Share your dilemmas and get honest opinions from other Mumsnetters.

To "allow" my husband a summer off?

224 replies

HolyHannah · 29/06/2026 21:17

DH was made redundant last month. He has just been offered another job, same salary as previous job (high).

He got a decent payout from the redundancy and we also have some savings. New job has asked when he can start. They don't know he was made redundant.

I suggested that he asks to start in September, i.e. after the summer holidays. And he loves this idea. My thinking was that he will never get an opportunity to spend a full 6 weeks with the kids again and the one thing money can't buy you, is time.

New job are fine with this, they expected a 3 month notice period so this is actually better than they expected.

We've mentioned it to a few people who have said I shouldn't "allow" it (I don't allow or disallow anything in our relationship, we make joint decisions like reasonable adults!). Their reasons are, amongst other:

  • the cost, it'll cost us approx £8k.
  • it's not fair because I'll still have to work
  • the company might offer the job to someone else
  • he may decide he likes being a sahp
  • when will I get 6 weeks off work

I don't understand this. Am I missing something?

The £8k is not an unsubstantial amount of money, but it is money we wouldn't have had anyway if he hadn't been made redundant, and overall were financially better off as we've saved some of his redundancy as well.

OP posts:
Rewis · 30/06/2026 07:30

I feel lome him starting in september is the most obvious thing to do. I don't even see tje controversy unless you were asking your mom for cash to survive.

Bristolandlazy · 30/06/2026 07:31

I don't understand why you're seeking so many opinions on what should be a matter between you and DH. Do the math, he's happy, you're happy, sorted. If people ask tell them, if they have a negative response ignore them. Or if you really want to know why they think what they do then ask them.

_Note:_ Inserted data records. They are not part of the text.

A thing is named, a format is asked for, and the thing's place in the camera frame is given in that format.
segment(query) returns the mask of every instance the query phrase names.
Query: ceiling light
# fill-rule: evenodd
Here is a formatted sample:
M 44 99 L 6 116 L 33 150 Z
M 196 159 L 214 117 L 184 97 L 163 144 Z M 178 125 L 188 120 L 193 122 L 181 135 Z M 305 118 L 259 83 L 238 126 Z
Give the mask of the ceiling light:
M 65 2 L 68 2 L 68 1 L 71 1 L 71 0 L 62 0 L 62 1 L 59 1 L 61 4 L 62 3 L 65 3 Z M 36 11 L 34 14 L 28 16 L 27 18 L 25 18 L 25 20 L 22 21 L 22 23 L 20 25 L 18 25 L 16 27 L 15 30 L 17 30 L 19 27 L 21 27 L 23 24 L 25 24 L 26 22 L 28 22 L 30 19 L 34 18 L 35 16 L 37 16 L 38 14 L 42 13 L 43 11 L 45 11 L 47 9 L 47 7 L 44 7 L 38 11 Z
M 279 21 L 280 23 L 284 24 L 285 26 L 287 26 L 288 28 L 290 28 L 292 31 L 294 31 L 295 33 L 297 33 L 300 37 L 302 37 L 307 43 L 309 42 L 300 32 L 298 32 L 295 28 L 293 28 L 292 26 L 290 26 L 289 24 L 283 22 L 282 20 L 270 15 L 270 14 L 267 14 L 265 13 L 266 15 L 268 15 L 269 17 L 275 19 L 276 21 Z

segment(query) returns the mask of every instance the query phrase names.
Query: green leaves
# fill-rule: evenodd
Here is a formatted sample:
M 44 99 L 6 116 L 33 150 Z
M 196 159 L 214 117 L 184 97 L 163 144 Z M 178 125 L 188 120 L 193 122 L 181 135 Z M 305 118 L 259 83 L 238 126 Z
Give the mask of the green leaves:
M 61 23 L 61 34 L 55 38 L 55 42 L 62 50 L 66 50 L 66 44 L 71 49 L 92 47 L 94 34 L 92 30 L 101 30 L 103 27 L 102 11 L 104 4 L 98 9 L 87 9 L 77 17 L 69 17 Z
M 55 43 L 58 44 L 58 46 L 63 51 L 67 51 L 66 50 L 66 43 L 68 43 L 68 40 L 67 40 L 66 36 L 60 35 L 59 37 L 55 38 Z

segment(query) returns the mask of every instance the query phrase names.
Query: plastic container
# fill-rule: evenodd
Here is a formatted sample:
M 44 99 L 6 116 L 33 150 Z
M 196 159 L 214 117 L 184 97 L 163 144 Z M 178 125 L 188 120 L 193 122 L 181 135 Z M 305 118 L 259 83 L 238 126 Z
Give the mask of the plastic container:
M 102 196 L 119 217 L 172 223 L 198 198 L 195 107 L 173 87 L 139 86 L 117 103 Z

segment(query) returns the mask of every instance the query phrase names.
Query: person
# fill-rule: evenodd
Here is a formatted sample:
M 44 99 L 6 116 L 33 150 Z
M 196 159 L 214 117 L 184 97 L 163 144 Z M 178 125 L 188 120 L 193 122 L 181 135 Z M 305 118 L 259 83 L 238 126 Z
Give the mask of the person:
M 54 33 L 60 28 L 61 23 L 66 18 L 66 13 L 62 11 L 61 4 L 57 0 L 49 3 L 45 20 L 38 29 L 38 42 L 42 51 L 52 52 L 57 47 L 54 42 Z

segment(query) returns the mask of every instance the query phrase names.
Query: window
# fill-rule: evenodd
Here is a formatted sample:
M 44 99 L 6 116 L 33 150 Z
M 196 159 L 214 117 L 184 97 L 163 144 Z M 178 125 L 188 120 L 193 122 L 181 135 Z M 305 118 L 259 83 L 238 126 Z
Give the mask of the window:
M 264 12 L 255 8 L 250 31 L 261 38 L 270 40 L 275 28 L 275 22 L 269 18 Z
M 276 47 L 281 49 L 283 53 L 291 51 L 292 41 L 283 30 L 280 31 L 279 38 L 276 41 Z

HolyHannah · 30/06/2026 08:09

Bristolandlazy · 30/06/2026 07:31

I don't understand why you're seeking so many opinions on what should be a matter between you and DH. Do the math, he's happy, you're happy, sorted. If people ask tell them, if they have a negative response ignore them. Or if you really want to know why they think what they do then ask them.

I didn't seek opinions.

In my circles it's perfectly normal to have conversations about your job hunt and summer plans.

OP posts:
Naunet · 30/06/2026 08:13

Sounds ideal to me, but I would suspect your family and friends comments are based on knowing him or what you've previously told them about him.

QuintadosMalvados · 30/06/2026 08:16

Trouble is that people can fall out of the pattern of work very quickly.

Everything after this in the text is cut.